= RECORD EXCERPTS =
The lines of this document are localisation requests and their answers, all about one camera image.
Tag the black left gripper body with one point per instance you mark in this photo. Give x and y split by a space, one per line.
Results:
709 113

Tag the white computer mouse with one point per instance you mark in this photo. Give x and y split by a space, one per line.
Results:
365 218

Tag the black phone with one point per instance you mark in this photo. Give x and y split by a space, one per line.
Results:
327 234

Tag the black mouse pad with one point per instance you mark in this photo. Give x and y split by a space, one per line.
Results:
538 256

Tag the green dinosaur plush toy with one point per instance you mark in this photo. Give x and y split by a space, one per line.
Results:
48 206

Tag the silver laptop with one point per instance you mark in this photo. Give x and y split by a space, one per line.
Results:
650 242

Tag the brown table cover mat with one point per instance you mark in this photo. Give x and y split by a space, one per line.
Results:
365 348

= PROBLEM STATEMENT =
Retype the line containing "Tag the silver" and each line after it through the end of the listing, exactly, leaving out everything else.

= ANSWER FOR THIS EXERCISE =
Tag the silver laptop with one point per instance you mark in this photo. Give x and y split by a space, one per line.
Results:
650 242

Tag the brown table cover mat with one point per instance you mark in this photo. Give x and y split by a space, one per line.
Results:
365 348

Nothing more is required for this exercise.